Docker image for RapidMiner Server

The documentation below describes the following Docker image:

  • RapidMiner Server 9.3 (rapidminer/rapidminer-server:9.3.0)

For Docker images, see Docker Hub.

Description

This is a fully functional RapidMiner Server image.

For available versions, please see the tags:

Database connection

The image provides two different database connection methods:

  • For quick deployments, there is an embedded database, but it is not recommended for production
  • For production, use an external database to ensure data persistence

Environment variables

The following parameters are available:

  • EMBEDDED_DATABASE: set this to "1" in order to start the embedded PostgreSQL database server in the container. The persistence of the data using an embedded database server is not solved.
  • BUNDLED_JOB_AGENT: set this to "1" in order to start the bundled Job Agent
  • DBHOST, DBUSER, DBPASS, DBSCHEMA: set these variables to configure RapidMiner Server to use an external PostgreSQL database. If the provided database is empty (there is no table), it will be initialized with an initial RapidMiner Server database.
  • BROKER_ACTIVEMQ_USERNAME, BROKER_ACTIVEMQ_PASSWORD and JOBSERVICE_AUTH_SECRET: set these variables to define the required authentication secret and ActiveMQ credentials that should be used in the Job Agents
  • JOBAGENT_QUEUE_ACTIVEMQ_USERNAME, JOBAGENT_QUEUE_ACTIVEMQ_PASSWORD, JOBAGENT_AUTH_SECRET: set these variables to configure the bundled Job Agents' connection credentials
  • INTERACTIVE_MODE: setting this variable to "1" will start an interactive bash shell without starting the RapidMiner Server process.
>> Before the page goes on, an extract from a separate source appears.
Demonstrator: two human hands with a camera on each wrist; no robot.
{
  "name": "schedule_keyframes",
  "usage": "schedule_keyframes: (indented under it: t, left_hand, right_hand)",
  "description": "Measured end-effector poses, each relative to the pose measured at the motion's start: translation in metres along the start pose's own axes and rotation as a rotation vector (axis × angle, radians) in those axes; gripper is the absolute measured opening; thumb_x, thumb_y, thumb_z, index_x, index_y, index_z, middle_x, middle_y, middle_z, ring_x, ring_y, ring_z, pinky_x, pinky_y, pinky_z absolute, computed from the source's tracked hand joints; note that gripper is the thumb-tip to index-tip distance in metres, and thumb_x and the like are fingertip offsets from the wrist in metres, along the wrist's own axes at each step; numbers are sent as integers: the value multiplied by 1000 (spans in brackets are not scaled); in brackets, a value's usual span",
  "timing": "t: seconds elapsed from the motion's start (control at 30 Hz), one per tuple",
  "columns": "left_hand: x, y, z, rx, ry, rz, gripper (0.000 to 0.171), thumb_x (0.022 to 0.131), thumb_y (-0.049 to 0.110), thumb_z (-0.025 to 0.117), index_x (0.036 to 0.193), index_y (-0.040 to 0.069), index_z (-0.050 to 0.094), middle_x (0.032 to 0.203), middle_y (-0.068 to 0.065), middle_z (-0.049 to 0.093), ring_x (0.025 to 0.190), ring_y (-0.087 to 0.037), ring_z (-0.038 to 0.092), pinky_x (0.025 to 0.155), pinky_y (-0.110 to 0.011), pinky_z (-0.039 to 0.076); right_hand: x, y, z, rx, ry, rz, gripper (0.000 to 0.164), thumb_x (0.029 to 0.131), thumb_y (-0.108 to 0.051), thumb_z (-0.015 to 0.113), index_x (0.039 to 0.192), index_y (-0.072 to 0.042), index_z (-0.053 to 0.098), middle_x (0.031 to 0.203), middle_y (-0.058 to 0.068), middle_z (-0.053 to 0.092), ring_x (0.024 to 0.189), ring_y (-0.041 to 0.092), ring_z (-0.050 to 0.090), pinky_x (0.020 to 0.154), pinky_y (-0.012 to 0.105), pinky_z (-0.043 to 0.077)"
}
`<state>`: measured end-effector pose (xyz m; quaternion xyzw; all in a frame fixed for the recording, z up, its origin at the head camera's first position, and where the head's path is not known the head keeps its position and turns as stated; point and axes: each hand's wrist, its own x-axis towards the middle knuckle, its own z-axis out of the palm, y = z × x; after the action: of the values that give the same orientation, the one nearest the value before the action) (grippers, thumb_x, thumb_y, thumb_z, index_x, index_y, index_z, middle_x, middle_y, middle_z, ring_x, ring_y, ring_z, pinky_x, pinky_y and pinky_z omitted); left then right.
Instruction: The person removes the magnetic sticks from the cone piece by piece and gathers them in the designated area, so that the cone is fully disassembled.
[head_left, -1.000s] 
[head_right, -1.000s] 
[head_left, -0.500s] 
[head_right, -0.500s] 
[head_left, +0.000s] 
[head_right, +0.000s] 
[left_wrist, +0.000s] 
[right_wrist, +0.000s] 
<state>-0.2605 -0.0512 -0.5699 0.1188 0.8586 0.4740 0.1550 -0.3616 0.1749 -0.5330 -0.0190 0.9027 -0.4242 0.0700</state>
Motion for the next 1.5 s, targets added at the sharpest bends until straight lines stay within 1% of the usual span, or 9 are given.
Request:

The server can be configured, plugins can be installed and afterwards the RapidMiner Server process can be started manually.

Data persistence

The RapidMiner home directory stores all the data and configuration connected with the RapidMiner Server image.

To make this data persistent, make sure to start the container with a volume mounted on the mount point /persistent-rapidminer-home, as indicated by the -v option to docker run in the examples below, or the volumes option in docker-compose.yml.

  • If the mounted volume is empty, then a default configuration and data content will be propagated to it for use by RapidMiner Server.
  • If the volume contains data from any previous executions, then the server will be started with that data.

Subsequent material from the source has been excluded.